When converting from a traditional process to an electronic one, half my job is twisting people's arms and playing mind reader trying to determine what they ACTUALLY do day-to-day instead of the hypothetical offical, documented, process.
Some of the workarounds that people do instead of updating the process are damn right unhinged.
edit: Otoh, my boss is kinda giving up on automating another group's process, because he seems to be getting a lot of 'it depends' answers.
So what ultimately winds up happening is, you'll roll out the process according to the official way, and then it is drip-drip-drip of changes as you find out the real-world version.
If the system is broken, this is actually a good thing.
I have some experience doing automation work in small and large scale factories. When automating manufacturing work you almost always discover some flaws in the product or process that humans have been covering up as part of their job. These problems surface during the automation phase and get prioritized for fixes.
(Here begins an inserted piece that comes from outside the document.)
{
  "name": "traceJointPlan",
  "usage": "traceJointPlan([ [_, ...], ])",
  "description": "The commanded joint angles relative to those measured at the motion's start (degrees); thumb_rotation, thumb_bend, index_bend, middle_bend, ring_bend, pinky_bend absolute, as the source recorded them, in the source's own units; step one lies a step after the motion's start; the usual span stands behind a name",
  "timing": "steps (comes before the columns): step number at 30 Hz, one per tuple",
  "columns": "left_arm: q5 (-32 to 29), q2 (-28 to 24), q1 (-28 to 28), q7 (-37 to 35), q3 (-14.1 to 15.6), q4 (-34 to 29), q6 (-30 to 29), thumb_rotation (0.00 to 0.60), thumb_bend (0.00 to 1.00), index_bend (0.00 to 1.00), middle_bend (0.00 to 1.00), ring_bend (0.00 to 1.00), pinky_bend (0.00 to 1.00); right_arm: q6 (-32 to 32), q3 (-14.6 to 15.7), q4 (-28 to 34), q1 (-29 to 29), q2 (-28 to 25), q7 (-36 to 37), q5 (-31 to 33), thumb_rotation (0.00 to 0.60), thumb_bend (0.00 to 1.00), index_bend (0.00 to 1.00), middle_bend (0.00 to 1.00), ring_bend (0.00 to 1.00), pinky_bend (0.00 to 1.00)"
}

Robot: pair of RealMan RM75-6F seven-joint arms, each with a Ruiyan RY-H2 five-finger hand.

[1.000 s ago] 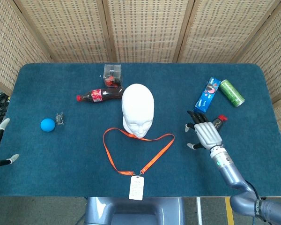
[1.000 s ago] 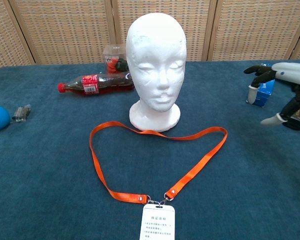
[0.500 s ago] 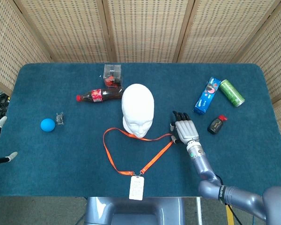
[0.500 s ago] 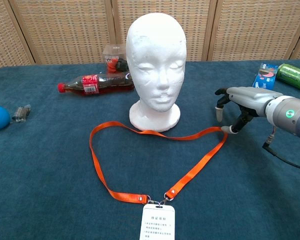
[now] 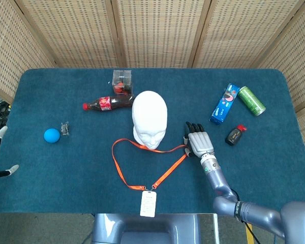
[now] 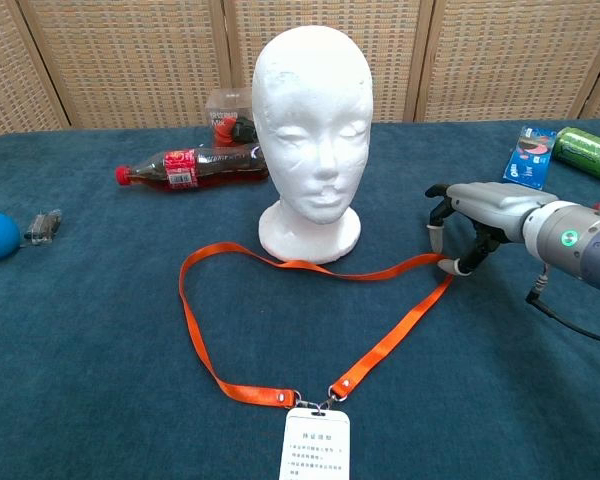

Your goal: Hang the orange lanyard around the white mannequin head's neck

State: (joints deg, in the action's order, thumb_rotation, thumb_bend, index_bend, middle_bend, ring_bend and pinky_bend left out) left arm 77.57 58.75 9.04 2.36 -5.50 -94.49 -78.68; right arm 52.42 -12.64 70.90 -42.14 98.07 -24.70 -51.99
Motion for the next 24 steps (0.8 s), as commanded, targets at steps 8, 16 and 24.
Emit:
traceJointPlan([
  [8, -0.27, -0.16, 0.02, -0.58, -0.13, 0.15, 0.07, 0.600, 0.00, 0.00, 0.00, 0.00, 0.00, 0.01, 0.07, -2.04, -0.69, 1.74, -0.96, 0.40, 0.600, 0.59, 0.54, 0.00, 0.00, 0.00],
  [16, -0.37, -0.17, 0.10, -0.79, -0.18, 0.27, 0.18, 0.600, 0.00, 0.00, 0.00, 0.00, 0.00, -0.02, 0.30, -3.05, -0.75, 2.45, -0.63, -0.19, 0.600, 0.64, 0.62, 0.00, 0.00, 0.00],
  [24, -0.20, 0.38, 0.95, -0.69, 0.12, 0.71, 1.83, 0.600, 0.00, 0.00, 0.00, 0.00, 0.00, 0.70, 0.75, -1.74, -0.28, 1.36, 0.47, -2.51, 0.600, 0.68, 0.67, 0.01, 0.00, 0.00],
])
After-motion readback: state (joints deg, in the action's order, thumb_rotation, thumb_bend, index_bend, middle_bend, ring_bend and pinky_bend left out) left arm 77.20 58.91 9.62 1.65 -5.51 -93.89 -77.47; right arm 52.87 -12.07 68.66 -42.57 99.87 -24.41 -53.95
You might think you could accomplish the same thing by directly asking the people doing the work what could be improved, but in my experience they either don’t notice it any more because it’s part of their job or, in extreme cases, they like that the inefficiency exists because they think it provides extra job security.
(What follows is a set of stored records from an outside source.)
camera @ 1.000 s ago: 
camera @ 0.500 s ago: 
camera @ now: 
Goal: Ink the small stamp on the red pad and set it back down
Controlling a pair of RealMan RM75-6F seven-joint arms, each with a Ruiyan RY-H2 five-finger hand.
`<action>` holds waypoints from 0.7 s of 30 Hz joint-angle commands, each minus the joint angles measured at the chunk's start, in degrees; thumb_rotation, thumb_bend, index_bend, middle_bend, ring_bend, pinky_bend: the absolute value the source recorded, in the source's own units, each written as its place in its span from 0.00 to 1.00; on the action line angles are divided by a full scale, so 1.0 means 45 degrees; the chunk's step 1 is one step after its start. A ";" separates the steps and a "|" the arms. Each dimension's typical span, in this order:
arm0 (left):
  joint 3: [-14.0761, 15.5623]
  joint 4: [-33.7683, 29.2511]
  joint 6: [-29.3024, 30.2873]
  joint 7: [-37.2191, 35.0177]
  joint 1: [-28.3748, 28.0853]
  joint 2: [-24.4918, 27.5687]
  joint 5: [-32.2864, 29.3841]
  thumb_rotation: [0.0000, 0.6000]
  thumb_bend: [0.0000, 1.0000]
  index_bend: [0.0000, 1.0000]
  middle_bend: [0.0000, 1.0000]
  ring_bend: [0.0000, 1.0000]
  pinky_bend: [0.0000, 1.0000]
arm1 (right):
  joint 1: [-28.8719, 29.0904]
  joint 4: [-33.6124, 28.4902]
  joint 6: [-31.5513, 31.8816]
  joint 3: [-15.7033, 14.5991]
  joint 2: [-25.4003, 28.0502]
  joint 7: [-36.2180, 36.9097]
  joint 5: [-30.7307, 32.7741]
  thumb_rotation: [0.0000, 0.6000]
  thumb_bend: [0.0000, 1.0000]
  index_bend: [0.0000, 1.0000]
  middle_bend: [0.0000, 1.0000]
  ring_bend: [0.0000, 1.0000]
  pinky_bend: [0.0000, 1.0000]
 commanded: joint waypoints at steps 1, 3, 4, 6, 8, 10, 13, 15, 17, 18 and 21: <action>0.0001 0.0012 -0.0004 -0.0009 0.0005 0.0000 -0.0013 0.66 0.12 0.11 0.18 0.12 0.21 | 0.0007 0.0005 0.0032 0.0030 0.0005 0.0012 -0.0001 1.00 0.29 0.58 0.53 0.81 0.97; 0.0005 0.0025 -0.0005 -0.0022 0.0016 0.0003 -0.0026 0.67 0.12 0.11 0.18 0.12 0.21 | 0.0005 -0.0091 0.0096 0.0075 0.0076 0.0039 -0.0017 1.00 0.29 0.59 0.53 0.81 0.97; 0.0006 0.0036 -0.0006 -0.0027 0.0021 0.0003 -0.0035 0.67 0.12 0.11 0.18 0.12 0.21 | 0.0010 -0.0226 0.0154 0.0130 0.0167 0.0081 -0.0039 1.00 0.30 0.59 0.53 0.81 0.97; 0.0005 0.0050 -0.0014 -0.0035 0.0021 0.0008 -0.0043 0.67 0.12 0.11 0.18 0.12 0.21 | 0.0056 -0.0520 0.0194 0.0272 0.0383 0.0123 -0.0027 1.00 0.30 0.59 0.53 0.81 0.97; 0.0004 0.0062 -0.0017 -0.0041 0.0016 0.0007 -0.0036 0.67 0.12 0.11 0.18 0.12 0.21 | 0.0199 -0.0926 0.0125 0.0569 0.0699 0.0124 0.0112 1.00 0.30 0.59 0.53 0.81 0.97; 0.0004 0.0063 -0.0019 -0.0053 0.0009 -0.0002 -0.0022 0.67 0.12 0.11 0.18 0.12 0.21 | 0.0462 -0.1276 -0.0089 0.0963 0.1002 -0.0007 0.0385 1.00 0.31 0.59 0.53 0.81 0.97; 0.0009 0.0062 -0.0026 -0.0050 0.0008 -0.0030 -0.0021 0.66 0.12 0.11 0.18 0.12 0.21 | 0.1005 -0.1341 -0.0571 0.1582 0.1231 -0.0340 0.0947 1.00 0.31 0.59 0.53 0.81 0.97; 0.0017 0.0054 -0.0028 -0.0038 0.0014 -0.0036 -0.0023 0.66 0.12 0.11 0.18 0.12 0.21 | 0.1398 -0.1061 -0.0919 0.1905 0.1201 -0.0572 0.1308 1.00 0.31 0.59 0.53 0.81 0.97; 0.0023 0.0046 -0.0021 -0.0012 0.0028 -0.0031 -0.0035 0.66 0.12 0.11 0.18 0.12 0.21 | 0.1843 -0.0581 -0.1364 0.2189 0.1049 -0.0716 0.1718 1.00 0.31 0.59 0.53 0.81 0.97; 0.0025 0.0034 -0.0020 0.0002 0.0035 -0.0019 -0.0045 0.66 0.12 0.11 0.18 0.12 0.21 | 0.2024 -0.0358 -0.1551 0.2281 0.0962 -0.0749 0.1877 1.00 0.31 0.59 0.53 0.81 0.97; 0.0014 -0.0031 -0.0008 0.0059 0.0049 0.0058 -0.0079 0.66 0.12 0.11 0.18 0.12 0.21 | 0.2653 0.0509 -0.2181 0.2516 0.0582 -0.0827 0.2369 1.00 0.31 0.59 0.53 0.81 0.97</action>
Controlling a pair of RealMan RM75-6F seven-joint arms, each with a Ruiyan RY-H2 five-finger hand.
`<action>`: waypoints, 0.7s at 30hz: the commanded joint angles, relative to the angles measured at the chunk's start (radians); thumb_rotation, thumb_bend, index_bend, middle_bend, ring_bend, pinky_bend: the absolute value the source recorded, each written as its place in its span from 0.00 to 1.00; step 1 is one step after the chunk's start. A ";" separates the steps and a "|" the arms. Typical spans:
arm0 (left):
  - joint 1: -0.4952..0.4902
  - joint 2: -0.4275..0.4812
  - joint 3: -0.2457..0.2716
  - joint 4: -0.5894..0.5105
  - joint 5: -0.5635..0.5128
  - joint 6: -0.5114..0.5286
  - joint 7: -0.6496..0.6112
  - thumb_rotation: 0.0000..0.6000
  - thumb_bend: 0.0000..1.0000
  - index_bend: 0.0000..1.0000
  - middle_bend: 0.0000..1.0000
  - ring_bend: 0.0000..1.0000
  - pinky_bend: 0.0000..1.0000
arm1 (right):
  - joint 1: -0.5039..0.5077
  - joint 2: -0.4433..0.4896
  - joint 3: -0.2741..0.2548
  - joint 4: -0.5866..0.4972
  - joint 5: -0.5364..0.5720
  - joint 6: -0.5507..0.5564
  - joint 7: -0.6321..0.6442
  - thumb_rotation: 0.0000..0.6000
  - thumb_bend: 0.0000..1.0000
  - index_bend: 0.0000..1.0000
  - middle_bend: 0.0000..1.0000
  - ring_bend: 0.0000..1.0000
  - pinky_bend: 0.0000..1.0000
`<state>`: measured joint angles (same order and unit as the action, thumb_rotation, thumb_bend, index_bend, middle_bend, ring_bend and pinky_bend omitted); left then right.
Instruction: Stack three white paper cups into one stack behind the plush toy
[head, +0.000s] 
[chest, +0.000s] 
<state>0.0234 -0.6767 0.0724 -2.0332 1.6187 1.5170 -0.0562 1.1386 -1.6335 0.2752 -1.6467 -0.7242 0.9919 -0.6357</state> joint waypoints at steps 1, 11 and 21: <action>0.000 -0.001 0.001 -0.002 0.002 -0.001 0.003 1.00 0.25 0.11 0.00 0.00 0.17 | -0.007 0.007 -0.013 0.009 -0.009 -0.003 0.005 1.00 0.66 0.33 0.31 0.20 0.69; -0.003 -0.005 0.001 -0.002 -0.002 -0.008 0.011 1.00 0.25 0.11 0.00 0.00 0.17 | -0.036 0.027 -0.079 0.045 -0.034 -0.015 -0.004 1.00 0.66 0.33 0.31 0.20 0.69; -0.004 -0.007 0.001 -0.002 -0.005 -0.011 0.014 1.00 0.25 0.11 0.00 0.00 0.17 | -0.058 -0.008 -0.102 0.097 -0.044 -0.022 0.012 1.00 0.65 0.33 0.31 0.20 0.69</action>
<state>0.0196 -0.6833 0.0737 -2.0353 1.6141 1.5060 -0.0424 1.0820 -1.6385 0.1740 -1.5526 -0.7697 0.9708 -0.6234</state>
And the system is always broken. Reality is messy, systems are rigid, there always has to be a permissive layer somewhere in the interface.
Sometimes when you reveal extensive noncompliance with dumb requirements, the requirements get less dumb. Other times, the organisation doubles down and starts punishing the noncompliance.
My employer's official security policies say everyone should kensington lock their laptop to their desk at all times, even though the office is behind two guards and three security doors. Nobody does. But if someone made a load of noise about it, there's no guarantee they'd remove the widely ignored rule; they might instead start enforcing it.
We need waste as much as we need investment. The trick is to find the value in between. I think the sweet spot will be augmenting work, not necessarily optimizing it.
The two things that matter, housing and food, are way way up.